Affliction

Chapter 75-76

75

Two things kept us in the parking lot long enough for Lisandro and Dev to arrive and throw their gear in the back of our SUV: Little Henry's request to borrow a gun, and my explaining what had happened with Seamus. The gun would have normally been not only no, but hell no, but they all knew him. They knew his skills in the field and at the shooting range.
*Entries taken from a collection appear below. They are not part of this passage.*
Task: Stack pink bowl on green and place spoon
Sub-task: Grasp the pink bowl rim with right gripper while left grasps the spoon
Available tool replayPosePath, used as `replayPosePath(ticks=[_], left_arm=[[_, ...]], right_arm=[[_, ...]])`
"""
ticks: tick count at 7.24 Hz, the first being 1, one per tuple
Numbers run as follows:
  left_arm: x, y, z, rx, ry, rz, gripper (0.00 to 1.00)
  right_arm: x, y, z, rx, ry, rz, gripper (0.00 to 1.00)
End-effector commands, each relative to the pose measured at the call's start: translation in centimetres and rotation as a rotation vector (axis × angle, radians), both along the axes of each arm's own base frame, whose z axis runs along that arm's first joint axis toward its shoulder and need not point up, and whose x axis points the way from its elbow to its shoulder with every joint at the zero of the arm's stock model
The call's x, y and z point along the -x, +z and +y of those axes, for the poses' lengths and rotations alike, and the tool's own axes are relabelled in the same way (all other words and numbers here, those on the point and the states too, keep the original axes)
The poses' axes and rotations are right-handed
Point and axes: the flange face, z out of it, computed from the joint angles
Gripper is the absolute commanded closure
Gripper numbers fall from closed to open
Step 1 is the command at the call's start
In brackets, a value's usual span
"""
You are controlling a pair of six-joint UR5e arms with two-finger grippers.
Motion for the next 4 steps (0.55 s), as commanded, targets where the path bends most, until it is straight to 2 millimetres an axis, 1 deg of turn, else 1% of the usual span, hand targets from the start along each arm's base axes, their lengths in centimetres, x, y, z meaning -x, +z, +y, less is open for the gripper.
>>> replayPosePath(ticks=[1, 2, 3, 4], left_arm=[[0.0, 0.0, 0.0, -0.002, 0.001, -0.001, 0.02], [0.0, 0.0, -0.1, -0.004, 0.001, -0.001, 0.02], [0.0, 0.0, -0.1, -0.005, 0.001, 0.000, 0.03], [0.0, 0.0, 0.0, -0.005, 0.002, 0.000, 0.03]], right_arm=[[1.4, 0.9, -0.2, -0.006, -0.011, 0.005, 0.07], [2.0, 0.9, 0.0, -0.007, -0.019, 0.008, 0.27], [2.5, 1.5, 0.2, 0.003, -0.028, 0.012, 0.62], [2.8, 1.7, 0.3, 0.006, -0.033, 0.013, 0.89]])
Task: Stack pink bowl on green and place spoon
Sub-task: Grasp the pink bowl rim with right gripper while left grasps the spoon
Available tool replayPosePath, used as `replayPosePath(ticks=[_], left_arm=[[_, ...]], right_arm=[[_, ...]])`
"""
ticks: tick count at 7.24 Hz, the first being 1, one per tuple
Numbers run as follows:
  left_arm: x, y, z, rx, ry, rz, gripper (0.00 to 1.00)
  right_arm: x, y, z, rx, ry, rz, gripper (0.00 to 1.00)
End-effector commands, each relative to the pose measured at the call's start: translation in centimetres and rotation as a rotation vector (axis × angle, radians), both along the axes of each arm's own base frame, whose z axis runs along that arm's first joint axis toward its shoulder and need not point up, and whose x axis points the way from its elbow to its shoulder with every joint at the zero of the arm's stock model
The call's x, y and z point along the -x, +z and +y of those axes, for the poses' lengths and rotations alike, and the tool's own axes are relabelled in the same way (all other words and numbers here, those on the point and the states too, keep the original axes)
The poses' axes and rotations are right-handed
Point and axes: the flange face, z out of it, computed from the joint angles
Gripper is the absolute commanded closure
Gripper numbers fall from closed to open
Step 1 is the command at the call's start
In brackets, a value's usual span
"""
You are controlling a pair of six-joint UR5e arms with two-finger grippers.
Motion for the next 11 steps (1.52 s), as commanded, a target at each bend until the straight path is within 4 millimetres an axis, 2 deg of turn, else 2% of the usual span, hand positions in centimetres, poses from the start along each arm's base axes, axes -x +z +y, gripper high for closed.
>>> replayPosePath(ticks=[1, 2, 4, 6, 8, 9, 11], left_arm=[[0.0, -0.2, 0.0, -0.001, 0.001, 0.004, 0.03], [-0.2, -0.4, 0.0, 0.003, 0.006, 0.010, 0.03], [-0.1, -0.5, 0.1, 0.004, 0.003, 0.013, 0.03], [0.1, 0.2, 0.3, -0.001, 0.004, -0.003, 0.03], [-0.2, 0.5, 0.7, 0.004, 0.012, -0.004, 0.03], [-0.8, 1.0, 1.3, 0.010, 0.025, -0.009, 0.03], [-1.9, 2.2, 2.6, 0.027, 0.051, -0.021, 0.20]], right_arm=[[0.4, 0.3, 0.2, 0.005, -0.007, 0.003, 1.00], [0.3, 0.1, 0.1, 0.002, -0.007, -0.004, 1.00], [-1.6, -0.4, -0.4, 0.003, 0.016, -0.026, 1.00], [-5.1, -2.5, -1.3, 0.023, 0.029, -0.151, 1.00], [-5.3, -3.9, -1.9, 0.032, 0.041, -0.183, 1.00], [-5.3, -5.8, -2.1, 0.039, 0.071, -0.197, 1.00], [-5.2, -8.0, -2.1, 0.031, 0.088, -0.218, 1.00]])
He'd actually been in the military with Machet and Wilson, two of our SWAT guys. Machete and Willy, respectively - most SWAT units were big on nicknames. Some were name-based like these two, but others were just call signs, like Sergeant Brock was Badger, and Yancey, who had come to see me in the hospital, was Swan. He pulled off enough of his gear so I could glimpse the nearly black hair with its hint of curl, and the smiling brown eyes. He didn't look remotely swanlike.

'So you've had another shapeshifter deputy marshal go rogue?' he asked, studying my face as if he wanted me to say no.

'This master vampire's animal to call seems to be hyena. It gives him a step up on mind-fucking them.'

'Any of you other guys werehyena?' he asked.

Dev raised his hand, 'Tiger.'

Lisandro said, 'Rat.'

'Lion,' said Nicky.

Badger, whose skin was smooth and nearly as dark as the black gear he was wearing, said, 'So if you guys get bitten you're not going to try to kill us?'

'You're safe from us,' Dev said, smiling.

'Okay, Little Henry rides with us and draws us a detailed plan of the layout while we drive. We'll have an entrance plan by the time we get there.'

'Sergeant, not to put too fine a point on it, but the vampire rolled Little Henry, too. Being human doesn't keep you safe from a vampire.'

He touched the cross pinned to his vest. 'My faith will keep me safe.'

'Yeah, mine, too, but if a human servant or zombie that he controls rips it off you, we'll need a backup plan.'

'Vampires are your side of things, so you got to have a plan that will protect us from the vampire by the time we get there,' he said.

'I'll do my best.'

'That's all I ask.'

I looked at him a minute to see if he was kidding, then realized he wasn't. Here was a man who would expect your best, period. 'Then let's saddle up, we're burning daylight,' I said.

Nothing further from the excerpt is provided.